◆ SOURCE DATA:
----------
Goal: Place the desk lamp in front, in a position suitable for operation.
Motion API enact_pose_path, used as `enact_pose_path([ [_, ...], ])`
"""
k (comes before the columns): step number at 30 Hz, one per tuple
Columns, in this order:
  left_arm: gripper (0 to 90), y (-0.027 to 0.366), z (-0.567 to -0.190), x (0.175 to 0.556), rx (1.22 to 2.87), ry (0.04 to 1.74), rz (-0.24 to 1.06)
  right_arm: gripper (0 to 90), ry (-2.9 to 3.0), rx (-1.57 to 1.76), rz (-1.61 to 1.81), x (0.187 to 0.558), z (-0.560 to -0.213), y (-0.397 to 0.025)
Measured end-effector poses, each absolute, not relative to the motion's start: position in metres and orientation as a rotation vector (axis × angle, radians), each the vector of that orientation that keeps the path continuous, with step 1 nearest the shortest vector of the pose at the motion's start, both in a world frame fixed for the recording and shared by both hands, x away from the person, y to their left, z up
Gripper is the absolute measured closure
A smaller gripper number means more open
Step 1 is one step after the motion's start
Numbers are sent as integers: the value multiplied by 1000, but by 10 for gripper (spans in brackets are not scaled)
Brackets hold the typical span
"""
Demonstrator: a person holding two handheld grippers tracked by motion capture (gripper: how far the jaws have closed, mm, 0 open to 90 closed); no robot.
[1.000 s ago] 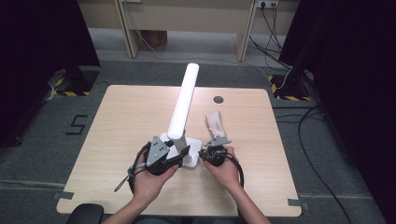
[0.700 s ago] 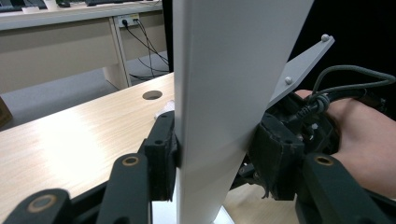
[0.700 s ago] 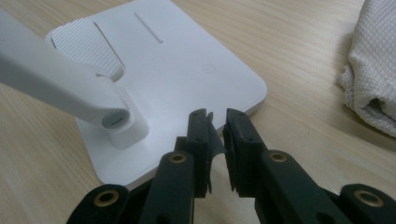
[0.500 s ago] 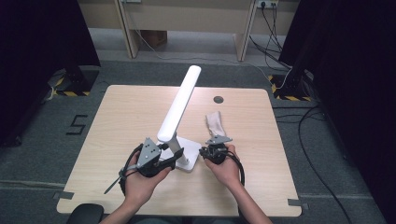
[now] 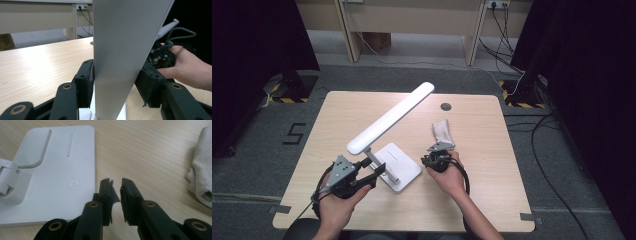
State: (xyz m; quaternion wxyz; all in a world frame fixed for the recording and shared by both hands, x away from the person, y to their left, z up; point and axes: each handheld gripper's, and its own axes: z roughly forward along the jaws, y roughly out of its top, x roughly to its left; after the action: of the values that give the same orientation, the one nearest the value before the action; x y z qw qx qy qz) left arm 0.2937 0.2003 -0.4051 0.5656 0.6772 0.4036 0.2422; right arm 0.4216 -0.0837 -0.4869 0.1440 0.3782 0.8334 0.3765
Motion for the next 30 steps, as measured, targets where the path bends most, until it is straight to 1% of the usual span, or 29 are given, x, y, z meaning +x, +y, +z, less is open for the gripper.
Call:
enact_pose_path([
  [3,514,213,-404,289,1564,986,582,789,2409,1087,1087,420,-488,-82],
  [7,566,232,-402,283,1505,1042,615,788,2410,1085,1080,417,-488,-84],
  [11,643,243,-400,288,1489,1064,632,786,2405,1086,1085,416,-485,-85],
  [12,664,244,-399,290,1488,1063,632,786,2402,1075,1090,416,-484,-85],
  [17,697,242,-397,303,1486,1074,632,785,2398,1080,1099,415,-481,-85],
  [21,730,240,-397,313,1468,1097,603,782,2403,1074,1100,415,-481,-86],
  [30,733,226,-398,315,1465,1094,566,784,2481,1093,1090,403,-488,-84],
])
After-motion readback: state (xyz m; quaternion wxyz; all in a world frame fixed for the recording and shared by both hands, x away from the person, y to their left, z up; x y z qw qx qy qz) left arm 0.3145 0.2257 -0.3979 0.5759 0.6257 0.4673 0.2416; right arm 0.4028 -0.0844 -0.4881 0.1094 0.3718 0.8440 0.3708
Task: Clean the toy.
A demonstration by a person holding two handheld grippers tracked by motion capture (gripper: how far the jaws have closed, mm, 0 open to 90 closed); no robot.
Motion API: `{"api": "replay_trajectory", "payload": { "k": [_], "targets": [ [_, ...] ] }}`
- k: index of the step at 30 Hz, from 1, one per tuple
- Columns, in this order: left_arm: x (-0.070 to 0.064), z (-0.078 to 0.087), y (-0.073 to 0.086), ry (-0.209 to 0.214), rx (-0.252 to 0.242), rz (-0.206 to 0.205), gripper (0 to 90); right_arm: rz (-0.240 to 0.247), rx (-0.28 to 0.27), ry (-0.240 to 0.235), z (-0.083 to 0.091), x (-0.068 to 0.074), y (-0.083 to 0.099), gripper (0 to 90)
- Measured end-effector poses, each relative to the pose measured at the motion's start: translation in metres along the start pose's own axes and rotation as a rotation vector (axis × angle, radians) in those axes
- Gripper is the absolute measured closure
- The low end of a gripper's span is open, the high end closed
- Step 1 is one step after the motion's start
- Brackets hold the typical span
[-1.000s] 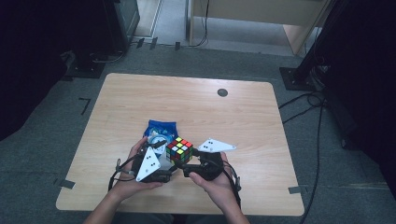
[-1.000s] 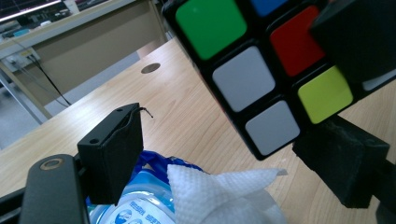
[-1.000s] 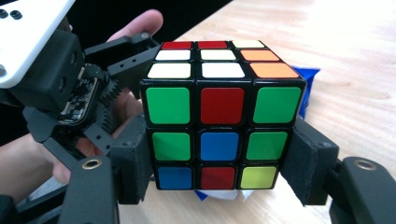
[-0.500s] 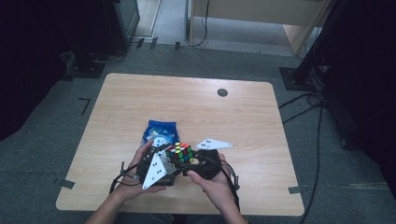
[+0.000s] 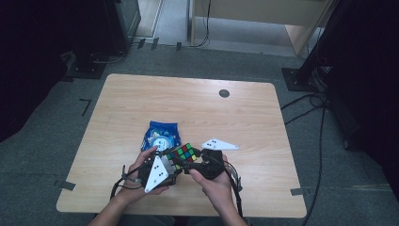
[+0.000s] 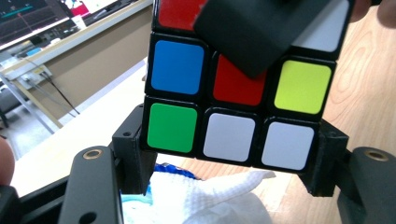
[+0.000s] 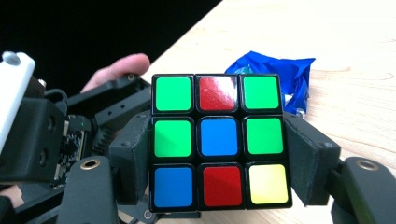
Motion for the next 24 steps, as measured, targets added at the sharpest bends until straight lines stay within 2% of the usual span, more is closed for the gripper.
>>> {"api": "replay_trajectory", "payload": {
  "k": [3, 4, 6, 7, 9, 11, 13, 14, 15, 17, 19, 20, 21, 23, 24],
  "targets": [
    [-0.001, -0.001, 0.001, 0.008, 0.005, 0.001, 32.8, 0.006, -0.003, 0.003, 0.0, 0.001, 0.0, 34.6],
    [-0.002, -0.001, 0.002, -0.001, 0.011, -0.007, 32.6, 0.011, 0.007, 0.011, 0.0, 0.001, 0.001, 34.7],
    [-0.003, -0.002, 0.001, -0.001, 0.012, 0.007, 28.2, 0.026, 0.024, 0.036, -0.002, 0.0, 0.002, 34.7],
    [-0.004, -0.002, 0.0, 0.003, 0.011, 0.008, 29.3, 0.034, 0.033, 0.056, -0.003, -0.001, 0.004, 34.7],
    [-0.004, -0.002, 0.002, 0.001, 0.016, -0.003, 31.9, 0.036, 0.036, 0.052, -0.006, 0.0, 0.005, 34.7],
    [-0.003, 0.0, 0.003, 0.021, 0.01, 0.011, 33.8, 0.045, 0.034, 0.053, -0.007, 0.001, 0.005, 34.6],
    [0.002, 0.002, 0.002, 0.027, 0.002, 0.04, 33.9, 0.056, -0.001, 0.04, -0.007, 0.003, 0.0, 34.0],
    [0.008, 0.005, 0.001, 0.028, -0.007, 0.073, 33.9, 0.061, -0.026, 0.035, -0.005, 0.004, -0.002, 33.7],
    [0.016, 0.008, 0.0, 0.021, -0.014, 0.096, 34.0, 0.071, -0.075, 0.013, -0.002, 0.007, -0.008, 33.5],
    [0.035, 0.015, 0.001, -0.017, -0.023, 0.131, 34.0, 0.08, -0.178, -0.01, 0.008, 0.01, -0.019, 33.5],
    [0.058, 0.024, 0.005, -0.061, -0.022, 0.171, 34.0, 0.075, -0.241, 0.015, 0.014, 0.007, -0.026, 34.0],
    [0.068, 0.029, 0.007, -0.079, -0.027, 0.205, 34.0, 0.067, -0.248, 0.026, 0.013, 0.005, -0.025, 34.1],
    [0.077, 0.034, 0.007, -0.093, -0.036, 0.238, 34.0, 0.066, -0.232, 0.029, 0.008, 0.002, -0.022, 34.4],
    [0.091, 0.043, 0.006, -0.109, -0.055, 0.286, 34.0, 0.074, -0.156, 0.024, -0.009, 0.002, -0.008, 36.2],
    [0.094, 0.045, 0.005, -0.114, -0.065, 0.297, 34.0, 0.089, -0.121, 0.02, -0.019, 0.002, 0.0, 36.5]
  ]
}}
Point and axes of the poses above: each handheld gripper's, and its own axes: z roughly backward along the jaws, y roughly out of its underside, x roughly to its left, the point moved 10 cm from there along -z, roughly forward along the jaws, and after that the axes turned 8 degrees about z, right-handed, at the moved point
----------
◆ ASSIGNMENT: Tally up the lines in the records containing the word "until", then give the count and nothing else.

◆ FINISHED TASK: 2